See this example for more info.

My computer vision pipeline works with a sequence of images. I want to apply the same augmentations with the same parameters to each image in the sequence. Can Albumentations do it?

Yes. You can define additional images, masks, bounding boxes, or keypoints through the additional_targets argument to Compose. You can then pass those additional targets to the augmentation pipeline, and Albumentations will augment them in the same way. See this example for more info.

How to perform balanced scaling?

The default scaling logic in RandomScale, ShiftScaleRotate, and Affine transformations is biased towards upscaling.

For example, if scale_limit = (0.5, 2), a user might expect that the image will be scaled down in half of the cases and scaled up in the other half. However, in reality, the image will be scaled up in 75% of the cases and scaled down in only 25% of the cases. This is because the default behavior samples uniformly from the interval [0.5, 2], and the interval [0.5, 1] is three times smaller than [1, 2].

To achieve balanced scaling, you can use Affine with balanced_scale=True, which ensures that the probability of scaling up and scaling down is equal.

Python
balanced_scale_transform = A.Affine(scale=(0.5, 2), balanced_scale=True)

or use OneOf transform as follows:

Python
balanced_scale_transform = A.OneOf([
  A.Affine(scale=(0.5, 1), p=0.5),
  A.Affine(scale=(1, 2), p=0.5)])

This approach ensures that exactly half of the samples will be upscaled and half will be downscaled.

Augmentations have a parameter named p that sets the probability of applying that augmentation. How does p work in nested containers?

The p parameter sets the probability of applying a specific augmentation. When augmentations are nested within a top-level container like Compose, the effective probability of each augmentation is the product of the container's probability and the augmentation's probability.

Let's look at an example when a container Compose contains one augmentation Resize:

Python
transform = A.Compose([
    A.Resize(height=256, width=256, p=1.0),
], p=0.9)

In this case, Resize has a 90% chance to be applied.
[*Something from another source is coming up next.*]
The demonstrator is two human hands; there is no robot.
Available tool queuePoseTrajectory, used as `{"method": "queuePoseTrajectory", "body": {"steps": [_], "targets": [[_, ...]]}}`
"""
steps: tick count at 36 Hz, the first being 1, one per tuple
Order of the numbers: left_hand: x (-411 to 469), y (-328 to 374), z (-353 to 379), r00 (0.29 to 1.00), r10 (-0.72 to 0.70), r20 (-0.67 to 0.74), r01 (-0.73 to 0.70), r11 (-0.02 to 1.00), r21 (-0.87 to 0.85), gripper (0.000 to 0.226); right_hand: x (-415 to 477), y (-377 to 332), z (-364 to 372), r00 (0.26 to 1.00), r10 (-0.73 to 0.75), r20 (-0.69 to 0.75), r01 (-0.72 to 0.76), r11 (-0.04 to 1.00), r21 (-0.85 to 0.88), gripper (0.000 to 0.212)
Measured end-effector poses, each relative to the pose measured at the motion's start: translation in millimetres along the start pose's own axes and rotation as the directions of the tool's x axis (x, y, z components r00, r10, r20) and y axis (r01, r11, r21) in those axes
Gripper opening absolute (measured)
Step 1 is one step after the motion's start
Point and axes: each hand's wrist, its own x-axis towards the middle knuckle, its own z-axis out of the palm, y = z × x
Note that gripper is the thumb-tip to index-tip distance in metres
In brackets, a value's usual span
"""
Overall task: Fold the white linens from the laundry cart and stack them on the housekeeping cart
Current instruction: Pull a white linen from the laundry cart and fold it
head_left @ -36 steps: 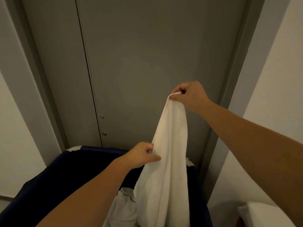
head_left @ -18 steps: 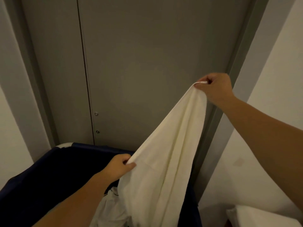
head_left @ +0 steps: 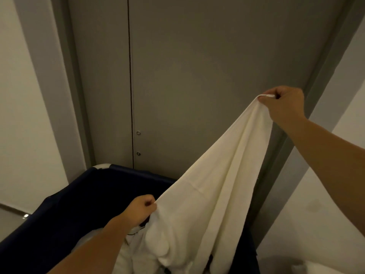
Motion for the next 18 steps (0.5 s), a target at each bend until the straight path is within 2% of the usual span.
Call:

This is because there is a 90% chance for Compose to be applied (p=0.9). If Compose is applied, then Resize is applied with 100% probability (p=1.0).

To visualize:

  • Probability of Compose being applied: 0.9
  • Probability of Resize being applied given Compose is applied: 1.0
  • Effective probability of Resize being applied: 0.9 * 1.0 = 0.9 (or 90%)
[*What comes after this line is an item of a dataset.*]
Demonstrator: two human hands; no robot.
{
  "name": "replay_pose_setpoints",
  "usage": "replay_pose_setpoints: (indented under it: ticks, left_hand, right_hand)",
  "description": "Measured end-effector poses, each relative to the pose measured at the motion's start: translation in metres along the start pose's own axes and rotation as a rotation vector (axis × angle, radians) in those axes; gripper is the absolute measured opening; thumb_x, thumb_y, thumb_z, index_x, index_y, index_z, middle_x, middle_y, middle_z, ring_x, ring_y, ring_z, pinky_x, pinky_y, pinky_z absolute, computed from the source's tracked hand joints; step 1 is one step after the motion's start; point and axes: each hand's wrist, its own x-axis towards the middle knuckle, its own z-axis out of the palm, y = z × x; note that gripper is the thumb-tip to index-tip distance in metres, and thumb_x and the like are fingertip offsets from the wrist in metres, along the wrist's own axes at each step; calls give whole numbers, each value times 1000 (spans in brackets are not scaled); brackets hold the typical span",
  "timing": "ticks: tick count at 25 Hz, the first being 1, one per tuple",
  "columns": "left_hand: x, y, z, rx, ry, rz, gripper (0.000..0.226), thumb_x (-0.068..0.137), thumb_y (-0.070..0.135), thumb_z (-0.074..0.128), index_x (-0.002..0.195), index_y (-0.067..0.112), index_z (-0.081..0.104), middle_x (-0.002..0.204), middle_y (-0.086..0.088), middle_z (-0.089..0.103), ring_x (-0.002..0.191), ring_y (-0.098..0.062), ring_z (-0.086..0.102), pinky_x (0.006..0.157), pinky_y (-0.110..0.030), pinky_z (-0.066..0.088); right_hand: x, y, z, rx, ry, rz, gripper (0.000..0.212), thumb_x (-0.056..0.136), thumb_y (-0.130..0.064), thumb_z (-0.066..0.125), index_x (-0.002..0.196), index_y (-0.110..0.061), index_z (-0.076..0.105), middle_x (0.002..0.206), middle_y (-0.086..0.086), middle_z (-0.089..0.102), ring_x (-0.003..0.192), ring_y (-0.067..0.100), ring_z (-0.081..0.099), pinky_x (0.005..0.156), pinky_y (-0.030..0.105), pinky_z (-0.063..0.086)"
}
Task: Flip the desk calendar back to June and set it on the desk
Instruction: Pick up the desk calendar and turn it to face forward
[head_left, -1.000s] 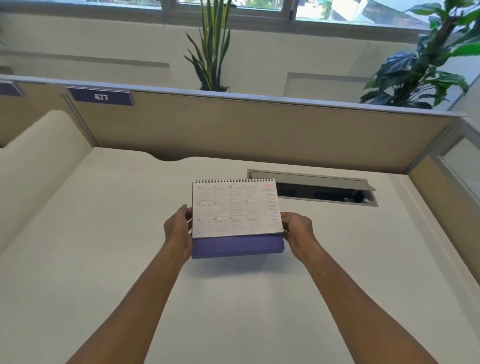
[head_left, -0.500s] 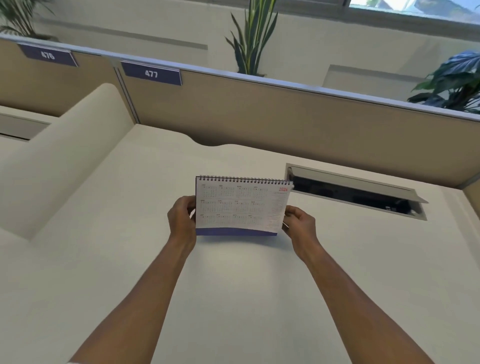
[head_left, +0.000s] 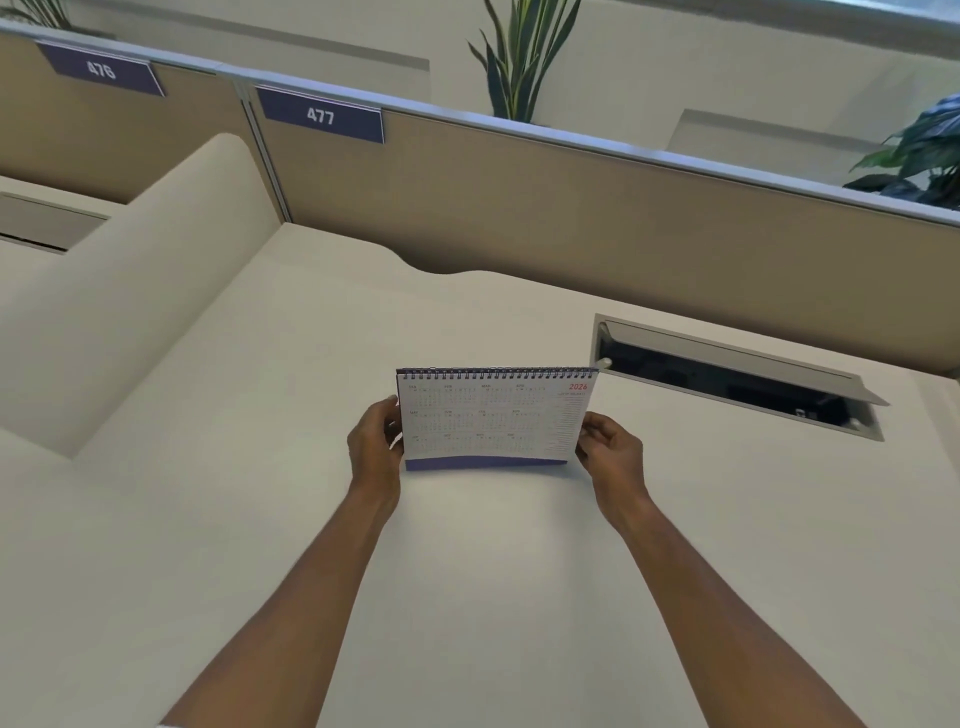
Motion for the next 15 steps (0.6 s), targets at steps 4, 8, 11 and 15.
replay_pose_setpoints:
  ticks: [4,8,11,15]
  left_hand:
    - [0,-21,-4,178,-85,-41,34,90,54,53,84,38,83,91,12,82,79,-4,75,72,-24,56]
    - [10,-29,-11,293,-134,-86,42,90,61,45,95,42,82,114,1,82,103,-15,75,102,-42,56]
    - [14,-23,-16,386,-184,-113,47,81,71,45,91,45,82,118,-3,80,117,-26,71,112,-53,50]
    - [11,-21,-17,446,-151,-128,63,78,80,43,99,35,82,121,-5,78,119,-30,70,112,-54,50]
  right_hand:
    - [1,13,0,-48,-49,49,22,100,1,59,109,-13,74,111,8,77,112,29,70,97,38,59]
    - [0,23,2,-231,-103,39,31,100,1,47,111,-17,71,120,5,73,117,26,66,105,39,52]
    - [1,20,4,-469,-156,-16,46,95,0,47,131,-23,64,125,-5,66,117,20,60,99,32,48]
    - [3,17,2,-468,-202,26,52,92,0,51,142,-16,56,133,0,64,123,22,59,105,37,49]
This means that the effective probability of Resize being applied is the product of the probabilities of Compose and Resize, which is 0.9 * 1.0 = 0.9 or 90%. This principle applies to other transformations as well, where the overall probability is the product of the individual probabilities within the transformation pipeline.

Here’s another example:

Python
transform = A.Compose([
    A.Resize(height=256, width=256, p=0.5),
], p=0.9)

In this example, Resize has an effective probability of being applied as 0.9 * 0.5 = 0.45 or 45%. This is because Compose is applied 90% of the time, and within that 90%, Resize is applied 50% of the time.

When I use augmentations with the border_mode parameter (such as Rotate) and set border_mode to cv2.BORDER_REFLECT or cv2.BORDER_REFLECT_101 Albumentations mirrors regions of images and masks but doesn't mirror bounding boxes and keypoints. Is it a bug?

Unfortunately, adding extra bounding boxes or keypoints to reflected regions of the image is not supported. You can change border_mode mode to cv2.BORDER_CONSTANT if this causes a significant impact on the training of your model.

I created annotations for bounding boxes using labeling service or labeling software. How can I use those annotations in Albumentations?

You need to convert those annotations to one of the formats, supported by Albumentations. For the list of formats, please refer to this article. Consult the documentation of the labeling service to see how you can export annotations in those formats.